WHAT YOU HAVE TO DO: Each of the lines below must be retyped character for character.

AVAILABLE DATA:
· · ·
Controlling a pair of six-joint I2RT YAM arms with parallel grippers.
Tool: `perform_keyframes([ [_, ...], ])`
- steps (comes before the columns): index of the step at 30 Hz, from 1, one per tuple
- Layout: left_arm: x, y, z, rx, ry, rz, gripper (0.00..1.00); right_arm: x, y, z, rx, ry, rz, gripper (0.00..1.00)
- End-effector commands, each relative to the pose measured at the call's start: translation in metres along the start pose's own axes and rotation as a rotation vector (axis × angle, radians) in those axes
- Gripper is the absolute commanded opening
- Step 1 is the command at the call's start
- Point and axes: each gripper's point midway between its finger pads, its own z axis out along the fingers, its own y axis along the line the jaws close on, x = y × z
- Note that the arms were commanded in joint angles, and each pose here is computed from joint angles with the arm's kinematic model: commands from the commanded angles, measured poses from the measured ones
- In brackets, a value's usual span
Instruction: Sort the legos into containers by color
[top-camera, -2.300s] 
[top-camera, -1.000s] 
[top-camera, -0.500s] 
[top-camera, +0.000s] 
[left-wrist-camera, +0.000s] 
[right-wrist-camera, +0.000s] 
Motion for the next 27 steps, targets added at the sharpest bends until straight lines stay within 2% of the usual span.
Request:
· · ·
RESPONSE:
Controlling a pair of six-joint I2RT YAM arms with parallel grippers.
Tool: `perform_keyframes([ [_, ...], ])`
- steps (comes before the columns): index of the step at 30 Hz, from 1, one per tuple
- Layout: left_arm: x, y, z, rx, ry, rz, gripper (0.00..1.00); right_arm: x, y, z, rx, ry, rz, gripper (0.00..1.00)
- End-effector commands, each relative to the pose measured at the call's start: translation in metres along the start pose's own axes and rotation as a rotation vector (axis × angle, radians) in those axes
- Gripper is the absolute commanded opening
- Step 1 is the command at the call's start
- Point and axes: each gripper's point midway between its finger pads, its own z axis out along the fingers, its own y axis along the line the jaws close on, x = y × z
- Note that the arms were commanded in joint angles, and each pose here is computed from joint angles with the arm's kinematic model: commands from the commanded angles, measured poses from the measured ones
- In brackets, a value's usual span
Instruction: Sort the legos into containers by color
[top-camera, -2.300s] 
[top-camera, -1.000s] 
[top-camera, -0.500s] 
[top-camera, +0.000s] 
[left-wrist-camera, +0.000s] 
[right-wrist-camera, +0.000s] 
Motion for the next 27 steps, targets added at the sharpest bends until straight lines stay within 2% of the usual span.
Request:

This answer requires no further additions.